The simple fact is almost all of us, even those who try to consume little and recycle everything, benefit from living in such a wealthy country. As George Orwell wrote, “certain kinds of goods are necessarily held in common. A millionaire cannot, for example, light the streets for himself while darkening them for other people. Nearly all citizens of civilized countries now enjoy the use of good roads, germ-free water, police protection, free libraries and probably free education of a kind.” The fact that one can dial 9-1-1 during a heart attack gives us 10 to 20 years advantage over the life expectancy of most of the rest of world. Even if you swear not to use it, you have the option -- and I believe that, being human, you will be weaker in your resolve when your breath almost leaves you.

This is simply repeating a truth that I think most of us know at some level: we all exercise privileges that depend, at least partially, on ill-gained wealth in an unjust world.

When viewed through this lens, it’s difficult not to start questioning the connection between our privileges and the occupation of a country at the center of world’s primary oil producing region along with the maintenance of an imperial military that clearly exceeds any reasonable requirements of self-defense. Let me be clear, I am not defending or proposing that we ignore institutions and structures, quite the opposite. Of course we must primarily concentrate on changing and abolishing unjust institutions; however, in the mean time, let us not lose a basic respect for the people in them by withholding a demand for accountability.
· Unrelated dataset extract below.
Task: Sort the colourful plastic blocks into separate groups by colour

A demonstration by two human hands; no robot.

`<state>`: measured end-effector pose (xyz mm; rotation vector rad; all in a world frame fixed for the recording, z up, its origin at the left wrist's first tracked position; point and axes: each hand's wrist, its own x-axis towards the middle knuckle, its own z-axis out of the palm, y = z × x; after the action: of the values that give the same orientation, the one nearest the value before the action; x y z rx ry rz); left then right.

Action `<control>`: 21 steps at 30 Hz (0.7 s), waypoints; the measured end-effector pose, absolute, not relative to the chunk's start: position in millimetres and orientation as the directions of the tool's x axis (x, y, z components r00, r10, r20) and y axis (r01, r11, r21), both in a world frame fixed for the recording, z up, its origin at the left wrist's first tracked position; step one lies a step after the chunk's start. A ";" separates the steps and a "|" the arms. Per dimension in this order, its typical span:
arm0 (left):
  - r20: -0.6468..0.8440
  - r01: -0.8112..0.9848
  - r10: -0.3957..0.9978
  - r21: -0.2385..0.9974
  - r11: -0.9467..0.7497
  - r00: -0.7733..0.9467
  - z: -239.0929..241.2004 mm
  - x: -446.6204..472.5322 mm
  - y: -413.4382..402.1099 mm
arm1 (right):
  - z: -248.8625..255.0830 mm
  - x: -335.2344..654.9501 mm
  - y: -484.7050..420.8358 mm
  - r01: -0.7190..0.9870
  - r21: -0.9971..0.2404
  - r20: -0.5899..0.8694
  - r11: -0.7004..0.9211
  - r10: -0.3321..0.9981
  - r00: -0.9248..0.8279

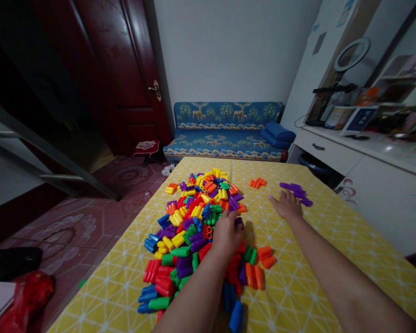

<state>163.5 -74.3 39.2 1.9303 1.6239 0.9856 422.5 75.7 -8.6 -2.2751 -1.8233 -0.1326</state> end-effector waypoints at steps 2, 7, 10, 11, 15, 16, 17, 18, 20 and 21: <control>0.274 0.618 0.961 0.753 -0.226 0.018 35.9 163.8 -71.6 | -11.4 421.5 69.8 0.985 -0.100 0.216 -0.141 0.963 0.160; 0.337 0.503 0.940 0.822 -0.266 -0.055 30.8 164.2 -66.8 | -16.4 403.7 35.3 0.993 -0.119 0.227 0.002 0.974 0.025; 0.333 0.482 0.939 0.839 -0.253 -0.087 31.8 164.5 -65.8 | -11.5 382.1 3.1 0.907 -0.402 0.270 0.127 0.963 -0.016; 0.331 0.483 0.940 0.839 -0.250 -0.089 32.6 164.6 -65.8 | -8.5 373.2 -8.2 0.819 -0.548 0.274 0.168 0.962 -0.014; 0.317 0.510 0.946 0.826 -0.241 -0.067 35.3 164.6 -66.2 | 4.5 337.3 -44.9 0.282 -0.929 0.230 0.240 0.971 -0.069; 0.310 0.515 0.948 0.824 -0.234 -0.065 35.3 164.6 -66.1 | 6.8 330.5 -50.0 0.193 -0.950 0.231 0.246 0.968 -0.099; 0.301 0.516 0.951 0.826 -0.227 -0.064 34.8 164.5 -65.9 | 8.4 325.1 -53.2 0.146 -0.956 0.236 0.253 0.964 -0.123; 0.288 0.509 0.956 0.832 -0.219 -0.060 34.0 164.4 -65.6 | 9.3 321.2 -54.7 0.131 -0.958 0.239 0.257 0.962 -0.135; 0.257 0.486 0.966 0.849 -0.207 -0.037 31.6 164.2 -64.5 | 9.6 317.9 -54.3 0.144 -0.956 0.241 0.258 0.963 -0.120; 0.247 0.478 0.969 0.854 -0.207 -0.023 30.5 164.1 -64.0 | 9.3 318.3 -53.0 0.154 -0.955 0.240 0.255 0.964 -0.113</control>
<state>164.1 -64.0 30.5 1.7182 1.5137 1.1775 318.3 -53.0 9.3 -1.0922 -1.5092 1.0011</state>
Individual moral agency is a precious component of being human; it is also something that people sometimes try desperately to avoid coming to terms with. It turned out that my therapist was married to a Vietnam vet -- she wasn’t just trying to protect her patients, she was protecting herself from the reality of that war. She basically asked me to stop coming. A month later I got a check in the mail refunding my co-payment for those last contentious sessions. There was no note.